## Material supplied
━━━━━━━━━━━━━━━━━━━━

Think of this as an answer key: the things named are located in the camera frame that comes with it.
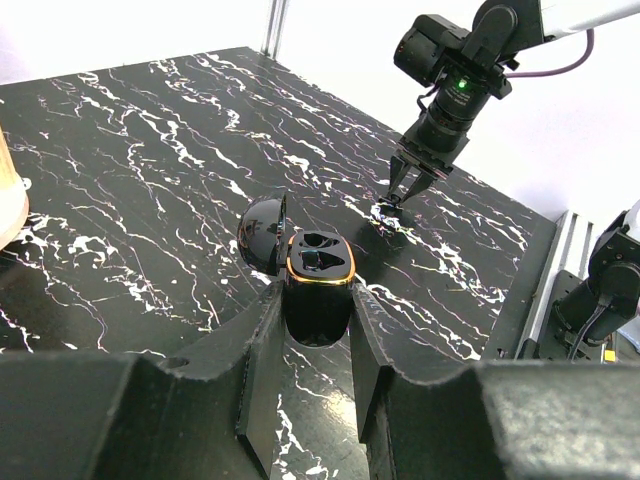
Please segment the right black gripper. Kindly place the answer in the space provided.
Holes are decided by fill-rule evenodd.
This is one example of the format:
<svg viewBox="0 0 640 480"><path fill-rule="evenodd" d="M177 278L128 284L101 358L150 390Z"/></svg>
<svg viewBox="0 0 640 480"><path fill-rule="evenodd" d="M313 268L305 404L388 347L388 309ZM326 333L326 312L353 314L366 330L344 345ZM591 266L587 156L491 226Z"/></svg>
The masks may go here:
<svg viewBox="0 0 640 480"><path fill-rule="evenodd" d="M446 178L453 163L468 143L467 132L473 123L472 92L461 89L434 90L418 96L420 114L398 142L397 156L390 160L387 200L396 194L410 166L419 175L401 199L406 202L427 190L436 178Z"/></svg>

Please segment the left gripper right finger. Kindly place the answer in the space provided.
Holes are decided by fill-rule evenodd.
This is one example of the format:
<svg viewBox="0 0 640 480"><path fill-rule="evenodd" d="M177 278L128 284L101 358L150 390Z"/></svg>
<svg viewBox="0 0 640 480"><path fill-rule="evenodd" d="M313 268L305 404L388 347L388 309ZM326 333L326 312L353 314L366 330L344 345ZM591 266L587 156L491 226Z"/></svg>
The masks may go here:
<svg viewBox="0 0 640 480"><path fill-rule="evenodd" d="M458 362L397 333L356 287L350 348L359 440L373 479L635 479L639 369Z"/></svg>

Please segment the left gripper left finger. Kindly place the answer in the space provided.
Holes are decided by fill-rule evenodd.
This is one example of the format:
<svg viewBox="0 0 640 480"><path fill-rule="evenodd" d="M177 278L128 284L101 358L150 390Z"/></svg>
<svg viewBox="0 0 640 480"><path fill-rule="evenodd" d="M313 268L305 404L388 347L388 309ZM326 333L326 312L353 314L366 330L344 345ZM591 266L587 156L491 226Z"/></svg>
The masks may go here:
<svg viewBox="0 0 640 480"><path fill-rule="evenodd" d="M5 479L265 479L280 389L283 286L173 356L1 358Z"/></svg>

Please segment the black earbud charging case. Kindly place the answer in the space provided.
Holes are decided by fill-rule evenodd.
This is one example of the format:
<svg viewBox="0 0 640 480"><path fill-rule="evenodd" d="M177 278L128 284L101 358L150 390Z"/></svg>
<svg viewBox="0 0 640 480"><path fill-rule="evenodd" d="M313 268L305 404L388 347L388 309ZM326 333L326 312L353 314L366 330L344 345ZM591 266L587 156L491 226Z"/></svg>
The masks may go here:
<svg viewBox="0 0 640 480"><path fill-rule="evenodd" d="M335 344L352 310L356 265L349 242L321 230L289 232L287 196L254 199L240 217L236 241L252 270L284 280L282 308L290 336L307 347Z"/></svg>

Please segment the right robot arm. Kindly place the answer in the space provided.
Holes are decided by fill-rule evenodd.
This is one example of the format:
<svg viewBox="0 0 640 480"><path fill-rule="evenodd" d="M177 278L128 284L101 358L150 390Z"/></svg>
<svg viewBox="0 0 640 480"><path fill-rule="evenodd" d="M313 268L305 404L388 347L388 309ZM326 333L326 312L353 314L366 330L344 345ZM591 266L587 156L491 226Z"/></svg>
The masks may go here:
<svg viewBox="0 0 640 480"><path fill-rule="evenodd" d="M401 136L390 160L383 202L400 208L444 180L466 147L468 132L490 98L503 99L520 77L518 53L637 14L636 1L486 1L471 29L436 14L418 16L394 52L394 64L427 88L428 105ZM588 274L550 312L573 347L600 345L637 317L639 208L622 212L601 235Z"/></svg>

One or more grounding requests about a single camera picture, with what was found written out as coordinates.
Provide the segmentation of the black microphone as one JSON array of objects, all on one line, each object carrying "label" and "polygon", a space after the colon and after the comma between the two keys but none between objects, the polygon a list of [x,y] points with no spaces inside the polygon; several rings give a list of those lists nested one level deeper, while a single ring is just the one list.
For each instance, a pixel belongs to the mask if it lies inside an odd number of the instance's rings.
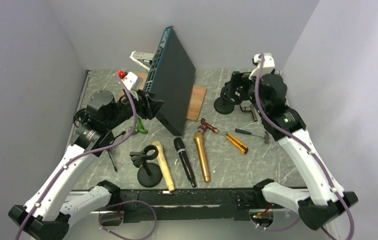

━━━━━━━━━━━━━━━━━━━━

## What you will do
Across the whole listing, show each line where the word "left" occurs.

## Problem solution
Please segment the left gripper right finger. Kindly place the answer in the space provided.
Please segment the left gripper left finger. Kindly place the answer in the space provided.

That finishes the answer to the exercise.